The last three decades have seen dramatic improvements in cancer survival, mainly due to advances in treatment and the increased detection of cancer at an early stage. With more than 15 million cancer survivors in the U.S. alone, concern has turned to potential late effects, particularly the development of a new malignancy. To identify groups of cancer survivors who are at increased risk for multiple primary cancers, investigators in the Radiation Epidemiology Branch (REB) led a collaborative effort to provide the first comprehensive population-based analysis of the risk of subsequent cancer in the U.S., published in 2006 as a monograph entitled New Malignancies Among Cancer Survivors: SEER Cancer Registries, 1973-2000 (PDF, 3.1MB), Curtis RE, Freedman DM, Ron E, Ries LAG, Hacker D, Edwards B, Tucker P, Fraumeni JF, Jr., editors. 
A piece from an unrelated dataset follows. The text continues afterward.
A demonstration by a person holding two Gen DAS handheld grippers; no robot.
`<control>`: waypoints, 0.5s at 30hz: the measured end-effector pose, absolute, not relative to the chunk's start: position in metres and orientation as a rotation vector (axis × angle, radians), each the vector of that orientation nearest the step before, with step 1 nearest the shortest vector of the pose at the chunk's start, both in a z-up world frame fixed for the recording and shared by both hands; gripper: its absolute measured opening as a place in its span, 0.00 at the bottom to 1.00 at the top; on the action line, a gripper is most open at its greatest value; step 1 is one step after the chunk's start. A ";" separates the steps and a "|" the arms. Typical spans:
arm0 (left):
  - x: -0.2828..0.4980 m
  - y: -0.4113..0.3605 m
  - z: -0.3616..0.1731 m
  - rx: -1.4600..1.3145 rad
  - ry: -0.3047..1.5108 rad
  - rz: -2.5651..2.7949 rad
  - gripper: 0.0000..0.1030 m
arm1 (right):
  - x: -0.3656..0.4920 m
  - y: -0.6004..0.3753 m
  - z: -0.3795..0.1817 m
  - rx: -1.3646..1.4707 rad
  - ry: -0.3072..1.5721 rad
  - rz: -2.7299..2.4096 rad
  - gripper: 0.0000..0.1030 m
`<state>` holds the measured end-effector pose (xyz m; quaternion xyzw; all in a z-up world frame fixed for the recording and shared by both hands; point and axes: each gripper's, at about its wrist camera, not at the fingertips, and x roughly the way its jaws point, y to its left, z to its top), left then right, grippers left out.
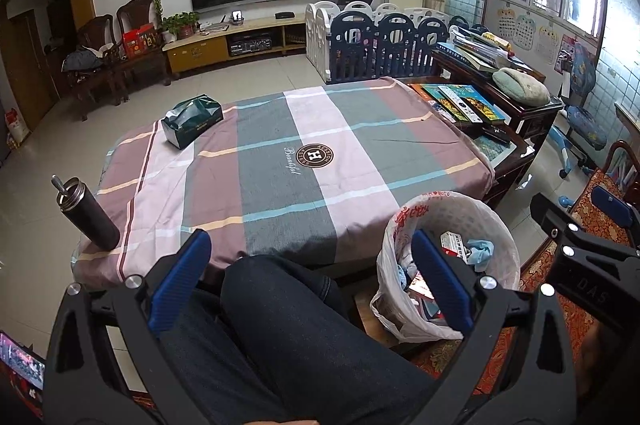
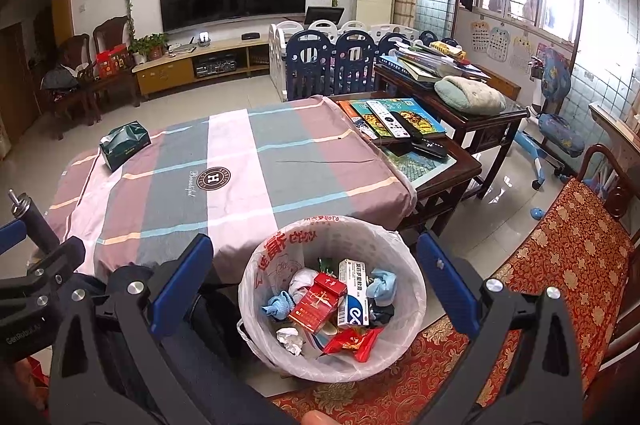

The 500-page monograph utilized data from nine cancer registries participating in the Surveillance, Epidemiology, and End Results (SEER) Program from 1973 to 2000. The monograph describes the patterns of subsequent cancer risk for over 50 adult first primary cancers and 19 types of childhood cancers, by gender, age at initial diagnosis, time since diagnosis, initial treatment by radiation, and histologic type. Each chapter focuses on a specific initial cancer, presents the risk of subsequent cancers, and discusses potential causal mechanisms. The monograph provides a resource that will be useful to clinicians, researchers, policy makers, and cancer survivors, especially in tailoring appropriate guidelines and strategies for prevention and early detection of new malignancies. Other studies have evaluated risk of subsequent cancers for individual cancer types or groups of cancers, usually related to the late effects of treatment, but this report provides the first complete evaluation of subsequent cancer risk in the U.S.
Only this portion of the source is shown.